Cheryl's parents, Sheila and Bob, were both athletic-Sheila was on her high school track and softball teams, and Bob was a two-time Nebraska high school state wrestling champion. Neither Bob nor Sheila is particularly big, nor were any of their three daughters extraordinarily big at birth. Beth, the oldest, and middle daughter Cheryl each weighed eight pounds, 13 ounces; Katie, three years younger than Cheryl, was the giant at nine pounds, one ounce.

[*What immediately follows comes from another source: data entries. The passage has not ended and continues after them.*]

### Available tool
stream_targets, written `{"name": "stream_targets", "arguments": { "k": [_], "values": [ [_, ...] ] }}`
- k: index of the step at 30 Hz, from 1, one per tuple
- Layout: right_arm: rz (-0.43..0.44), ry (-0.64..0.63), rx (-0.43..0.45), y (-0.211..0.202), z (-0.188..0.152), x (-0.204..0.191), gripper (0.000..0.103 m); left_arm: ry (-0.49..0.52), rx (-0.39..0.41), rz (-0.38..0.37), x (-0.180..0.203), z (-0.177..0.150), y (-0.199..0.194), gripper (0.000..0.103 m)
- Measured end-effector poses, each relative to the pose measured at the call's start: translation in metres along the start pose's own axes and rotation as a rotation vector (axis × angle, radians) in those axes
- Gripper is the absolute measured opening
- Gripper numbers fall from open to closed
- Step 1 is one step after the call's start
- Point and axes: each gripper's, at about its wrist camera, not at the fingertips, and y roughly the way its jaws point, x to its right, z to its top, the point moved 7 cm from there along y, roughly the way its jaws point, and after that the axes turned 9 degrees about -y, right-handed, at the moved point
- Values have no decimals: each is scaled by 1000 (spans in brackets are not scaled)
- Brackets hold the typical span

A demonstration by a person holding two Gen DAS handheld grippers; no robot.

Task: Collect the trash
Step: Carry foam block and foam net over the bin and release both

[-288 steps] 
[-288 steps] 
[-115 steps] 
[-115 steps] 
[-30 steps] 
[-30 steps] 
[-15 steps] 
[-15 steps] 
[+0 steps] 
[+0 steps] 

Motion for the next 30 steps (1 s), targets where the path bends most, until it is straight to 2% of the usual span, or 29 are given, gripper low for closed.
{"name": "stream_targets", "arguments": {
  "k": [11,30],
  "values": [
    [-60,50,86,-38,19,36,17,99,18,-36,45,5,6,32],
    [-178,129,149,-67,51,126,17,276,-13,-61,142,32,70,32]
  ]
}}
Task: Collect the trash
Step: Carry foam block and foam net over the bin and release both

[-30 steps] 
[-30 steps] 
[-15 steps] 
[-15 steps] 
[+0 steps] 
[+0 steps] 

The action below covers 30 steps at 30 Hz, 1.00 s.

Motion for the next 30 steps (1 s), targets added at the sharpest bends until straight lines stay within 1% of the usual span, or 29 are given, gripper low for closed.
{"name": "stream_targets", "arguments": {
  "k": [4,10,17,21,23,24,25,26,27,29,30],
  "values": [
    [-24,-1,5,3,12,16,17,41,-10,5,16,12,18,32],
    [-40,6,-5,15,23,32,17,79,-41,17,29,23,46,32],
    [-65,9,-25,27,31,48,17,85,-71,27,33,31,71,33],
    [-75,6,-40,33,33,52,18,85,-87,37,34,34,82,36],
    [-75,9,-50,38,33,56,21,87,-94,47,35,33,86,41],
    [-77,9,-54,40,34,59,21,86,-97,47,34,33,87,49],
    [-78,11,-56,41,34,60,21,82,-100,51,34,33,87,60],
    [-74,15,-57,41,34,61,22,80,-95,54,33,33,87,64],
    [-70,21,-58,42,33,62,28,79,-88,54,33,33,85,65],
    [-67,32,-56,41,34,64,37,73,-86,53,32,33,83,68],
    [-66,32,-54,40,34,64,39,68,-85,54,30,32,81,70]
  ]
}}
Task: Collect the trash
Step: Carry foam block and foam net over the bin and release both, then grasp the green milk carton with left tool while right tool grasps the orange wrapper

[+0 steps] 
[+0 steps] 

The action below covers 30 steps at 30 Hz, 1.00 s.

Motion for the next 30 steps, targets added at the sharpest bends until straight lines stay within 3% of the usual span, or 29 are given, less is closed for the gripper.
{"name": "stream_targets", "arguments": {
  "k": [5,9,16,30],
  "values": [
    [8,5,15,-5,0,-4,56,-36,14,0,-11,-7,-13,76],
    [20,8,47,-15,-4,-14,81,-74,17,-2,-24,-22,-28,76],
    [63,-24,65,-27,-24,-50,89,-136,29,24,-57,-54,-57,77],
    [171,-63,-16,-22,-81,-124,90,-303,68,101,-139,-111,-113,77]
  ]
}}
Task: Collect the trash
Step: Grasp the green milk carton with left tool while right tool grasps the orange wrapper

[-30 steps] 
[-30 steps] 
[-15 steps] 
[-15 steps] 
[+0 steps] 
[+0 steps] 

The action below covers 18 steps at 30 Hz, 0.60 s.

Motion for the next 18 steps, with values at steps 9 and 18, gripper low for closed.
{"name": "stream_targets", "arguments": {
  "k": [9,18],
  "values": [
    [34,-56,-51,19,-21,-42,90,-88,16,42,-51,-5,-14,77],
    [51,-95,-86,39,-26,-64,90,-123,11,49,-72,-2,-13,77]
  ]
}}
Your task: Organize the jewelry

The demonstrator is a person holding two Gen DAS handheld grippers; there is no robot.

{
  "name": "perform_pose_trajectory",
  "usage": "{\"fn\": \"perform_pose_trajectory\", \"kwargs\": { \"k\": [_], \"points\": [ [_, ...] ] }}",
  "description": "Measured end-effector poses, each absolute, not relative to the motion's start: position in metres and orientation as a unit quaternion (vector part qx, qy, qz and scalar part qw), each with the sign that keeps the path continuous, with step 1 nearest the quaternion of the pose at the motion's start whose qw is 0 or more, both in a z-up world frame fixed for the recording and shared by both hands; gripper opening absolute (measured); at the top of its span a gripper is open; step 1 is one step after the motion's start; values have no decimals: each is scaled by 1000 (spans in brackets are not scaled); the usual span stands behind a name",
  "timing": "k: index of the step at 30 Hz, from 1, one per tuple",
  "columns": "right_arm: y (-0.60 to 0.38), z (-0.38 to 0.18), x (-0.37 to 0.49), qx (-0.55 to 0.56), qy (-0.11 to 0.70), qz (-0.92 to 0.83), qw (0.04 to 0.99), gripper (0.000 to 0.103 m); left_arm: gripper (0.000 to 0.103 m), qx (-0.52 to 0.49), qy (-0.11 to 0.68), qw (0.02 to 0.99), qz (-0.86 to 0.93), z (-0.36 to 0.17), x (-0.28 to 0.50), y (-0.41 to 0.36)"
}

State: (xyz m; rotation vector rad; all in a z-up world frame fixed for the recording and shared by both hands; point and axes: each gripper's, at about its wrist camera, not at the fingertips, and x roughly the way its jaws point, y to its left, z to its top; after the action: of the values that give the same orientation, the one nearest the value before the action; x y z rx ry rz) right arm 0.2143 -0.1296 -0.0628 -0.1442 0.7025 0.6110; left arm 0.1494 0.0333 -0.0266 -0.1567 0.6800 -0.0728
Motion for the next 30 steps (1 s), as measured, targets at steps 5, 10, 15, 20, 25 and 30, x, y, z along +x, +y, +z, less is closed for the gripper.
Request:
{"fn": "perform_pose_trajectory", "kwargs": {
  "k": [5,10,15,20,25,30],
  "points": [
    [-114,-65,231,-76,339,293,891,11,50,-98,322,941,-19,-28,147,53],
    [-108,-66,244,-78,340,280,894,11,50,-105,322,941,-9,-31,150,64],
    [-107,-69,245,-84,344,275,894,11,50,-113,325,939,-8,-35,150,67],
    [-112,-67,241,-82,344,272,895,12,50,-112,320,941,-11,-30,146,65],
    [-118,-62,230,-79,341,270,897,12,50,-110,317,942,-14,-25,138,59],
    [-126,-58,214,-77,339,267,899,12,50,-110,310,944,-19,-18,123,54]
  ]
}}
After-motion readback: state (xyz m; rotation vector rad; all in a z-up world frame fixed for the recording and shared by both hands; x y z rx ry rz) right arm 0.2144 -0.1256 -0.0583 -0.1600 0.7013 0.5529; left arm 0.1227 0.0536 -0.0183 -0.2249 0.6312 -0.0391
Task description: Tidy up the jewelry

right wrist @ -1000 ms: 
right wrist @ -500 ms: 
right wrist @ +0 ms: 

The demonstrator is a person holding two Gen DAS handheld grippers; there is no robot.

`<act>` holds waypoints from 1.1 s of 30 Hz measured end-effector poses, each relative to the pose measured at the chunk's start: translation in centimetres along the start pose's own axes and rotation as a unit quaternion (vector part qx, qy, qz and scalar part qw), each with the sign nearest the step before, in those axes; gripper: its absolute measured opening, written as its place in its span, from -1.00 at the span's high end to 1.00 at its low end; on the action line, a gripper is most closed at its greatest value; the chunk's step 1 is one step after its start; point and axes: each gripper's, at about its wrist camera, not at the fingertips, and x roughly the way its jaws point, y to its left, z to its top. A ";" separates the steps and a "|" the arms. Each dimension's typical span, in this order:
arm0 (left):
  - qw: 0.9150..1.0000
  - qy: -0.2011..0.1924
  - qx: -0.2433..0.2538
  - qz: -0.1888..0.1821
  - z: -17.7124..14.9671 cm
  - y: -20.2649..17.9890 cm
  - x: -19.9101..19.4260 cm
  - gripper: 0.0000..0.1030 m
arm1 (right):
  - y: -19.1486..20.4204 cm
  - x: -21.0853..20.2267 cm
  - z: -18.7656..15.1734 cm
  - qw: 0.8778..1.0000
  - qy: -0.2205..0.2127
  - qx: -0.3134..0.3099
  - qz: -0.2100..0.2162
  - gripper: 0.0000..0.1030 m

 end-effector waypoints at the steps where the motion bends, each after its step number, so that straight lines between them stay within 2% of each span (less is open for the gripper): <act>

For the first five years of her life Cheryl was sickly, beset with infections, allergies and a poor appetite. One day Sheila had had enough. "Something is going on," she told the family doctor. "I want her tonsils and adenoids out." After the operation Cheryl's life changed. "I remember giving her a plate of mashed potatoes and seeing her eyes light up," says Sheila. "With all the medication and infections I think it was literally the first time she had tasted food."
So Cheryl began to eat and gain weight. After a couple of years her mom consulted a dietician, who told them to cut back on the portions and frequency of meals. "But if my little girl is hollering because she's hungry," says Sheila, "I am not going to deprive her of food."
Sheila served and Cheryl ate. But it is not literally true that she ate her way to 300 pounds. Her body accepted the avoirdupois—"Obviously her genes were in play for her to be a large girl," says Bob—and her athleticism increased along with her weight. She was never awkward, and she spent many of her summer days off the ground, building elaborate tree houses with friends. It remains a partial mystery as to how Cheryl got so big. At 19, Beth is petite; Katie, a budding weightlifter, is sturdy and big-boned at 170 pounds but will never get near Cheryl's weight.
As Cheryl approached her high school years, it looked as if softball was going to be her sport. She played third base and the outfield and was known for her defensive abilities, her strong arm and her power hitting. They called her the Arm. In the fall of 1996, Haworth's soft-ball coach suggested that the Arm pay a visit to the Paul Anderson/Howard Cohen Weightlifting Complex in southeast Savannah for some weight training to get her in shape for the upcoming season. The gym is housed in an unassuming cinder block building, but it's one of the best training facilities in the country for young athletes. Any resident of Chatham County can work out at the gym with any of the 12 full-time coaches at no cost because the facility is completely underwritten by the county.